> [Work item]:
Every line of the data must be copied exactly.

> [Information supplied]:
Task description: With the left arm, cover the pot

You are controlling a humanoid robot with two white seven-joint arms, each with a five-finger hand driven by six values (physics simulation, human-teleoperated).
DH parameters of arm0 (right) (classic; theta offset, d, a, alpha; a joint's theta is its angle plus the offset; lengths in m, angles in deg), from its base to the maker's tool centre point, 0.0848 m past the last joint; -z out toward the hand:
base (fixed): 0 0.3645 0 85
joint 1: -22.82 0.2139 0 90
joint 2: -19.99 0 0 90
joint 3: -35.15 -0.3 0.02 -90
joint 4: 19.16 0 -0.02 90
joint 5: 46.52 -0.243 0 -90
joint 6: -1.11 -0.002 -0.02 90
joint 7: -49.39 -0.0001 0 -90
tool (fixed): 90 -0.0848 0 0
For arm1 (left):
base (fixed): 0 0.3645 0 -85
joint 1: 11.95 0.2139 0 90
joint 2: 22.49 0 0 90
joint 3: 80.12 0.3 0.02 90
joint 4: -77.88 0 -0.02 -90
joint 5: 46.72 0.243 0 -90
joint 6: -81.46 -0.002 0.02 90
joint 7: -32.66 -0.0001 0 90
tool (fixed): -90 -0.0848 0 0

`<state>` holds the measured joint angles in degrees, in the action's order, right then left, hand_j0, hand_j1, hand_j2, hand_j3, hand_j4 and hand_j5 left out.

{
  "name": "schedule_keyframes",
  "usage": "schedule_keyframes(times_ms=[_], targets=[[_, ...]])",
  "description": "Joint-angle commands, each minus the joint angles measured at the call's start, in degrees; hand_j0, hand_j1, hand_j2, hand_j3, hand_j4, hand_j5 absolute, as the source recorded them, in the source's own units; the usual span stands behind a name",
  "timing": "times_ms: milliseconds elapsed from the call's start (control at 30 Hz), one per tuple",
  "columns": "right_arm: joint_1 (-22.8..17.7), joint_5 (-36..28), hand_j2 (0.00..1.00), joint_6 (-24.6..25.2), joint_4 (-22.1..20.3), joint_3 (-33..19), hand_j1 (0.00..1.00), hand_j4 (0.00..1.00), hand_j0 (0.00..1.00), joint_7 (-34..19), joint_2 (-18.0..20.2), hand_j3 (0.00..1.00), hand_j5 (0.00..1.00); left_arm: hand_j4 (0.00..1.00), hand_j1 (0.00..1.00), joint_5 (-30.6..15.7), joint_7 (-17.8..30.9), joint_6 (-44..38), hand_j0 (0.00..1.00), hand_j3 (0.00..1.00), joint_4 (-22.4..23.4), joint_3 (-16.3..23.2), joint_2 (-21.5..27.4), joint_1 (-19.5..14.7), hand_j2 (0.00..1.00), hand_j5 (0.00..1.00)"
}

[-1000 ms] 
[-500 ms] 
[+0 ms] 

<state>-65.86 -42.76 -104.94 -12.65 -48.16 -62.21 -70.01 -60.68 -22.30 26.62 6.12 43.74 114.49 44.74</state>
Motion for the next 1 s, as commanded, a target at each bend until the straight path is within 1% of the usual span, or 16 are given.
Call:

> [Reply to the exercise]:
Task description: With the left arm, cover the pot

You are controlling a humanoid robot with two white seven-joint arms, each with a five-finger hand driven by six values (physics simulation, human-teleoperated).
DH parameters of arm0 (right) (classic; theta offset, d, a, alpha; a joint's theta is its angle plus the offset; lengths in m, angles in deg), from its base to the maker's tool centre point, 0.0848 m past the last joint; -z out toward the hand:
base (fixed): 0 0.3645 0 85
joint 1: -22.82 0.2139 0 90
joint 2: -19.99 0 0 90
joint 3: -35.15 -0.3 0.02 -90
joint 4: 19.16 0 -0.02 90
joint 5: 46.52 -0.243 0 -90
joint 6: -1.11 -0.002 -0.02 90
joint 7: -49.39 -0.0001 0 -90
tool (fixed): 90 -0.0848 0 0
For arm1 (left):
base (fixed): 0 0.3645 0 -85
joint 1: 11.95 0.2139 0 90
joint 2: 22.49 0 0 90
joint 3: 80.12 0.3 0.02 90
joint 4: -77.88 0 -0.02 -90
joint 5: 46.72 0.243 0 -90
joint 6: -81.46 -0.002 0.02 90
joint 7: -32.66 -0.0001 0 90
tool (fixed): -90 -0.0848 0 0

`<state>` holds the measured joint angles in degrees, in the action's order, right then left, hand_j0, hand_j1, hand_j2, hand_j3, hand_j4 and hand_j5 left out.

{
  "name": "schedule_keyframes",
  "usage": "schedule_keyframes(times_ms=[_], targets=[[_, ...]])",
  "description": "Joint-angle commands, each minus the joint angles measured at the call's start, in degrees; hand_j0, hand_j1, hand_j2, hand_j3, hand_j4, hand_j5 absolute, as the source recorded them, in the source's own units; the usual span stands behind a name",
  "timing": "times_ms: milliseconds elapsed from the call's start (control at 30 Hz), one per tuple",
  "columns": "right_arm: joint_1 (-22.8..17.7), joint_5 (-36..28), hand_j2 (0.00..1.00), joint_6 (-24.6..25.2), joint_4 (-22.1..20.3), joint_3 (-33..19), hand_j1 (0.00..1.00), hand_j4 (0.00..1.00), hand_j0 (0.00..1.00), joint_7 (-34..19), joint_2 (-18.0..20.2), hand_j3 (0.00..1.00), hand_j5 (0.00..1.00); left_arm: hand_j4 (0.00..1.00), hand_j1 (0.00..1.00), joint_5 (-30.6..15.7), joint_7 (-17.8..30.9), joint_6 (-44..38), hand_j0 (0.00..1.00), hand_j3 (0.00..1.00), joint_4 (-22.4..23.4), joint_3 (-16.3..23.2), joint_2 (-21.5..27.4), joint_1 (-19.5..14.7), hand_j2 (0.00..1.00), hand_j5 (0.00..1.00)"
}

[-1000 ms] 
[-500 ms] 
[+0 ms] 

<state>-65.86 -42.76 -104.94 -12.65 -48.16 -62.21 -70.01 -60.68 -22.30 26.62 6.12 43.74 114.49 44.74</state>
Motion for the next 1 s, as commanded, a target at each bend until the straight path is within 1% of the usual span, or 16 are given.
Call:

The requested output is now complete.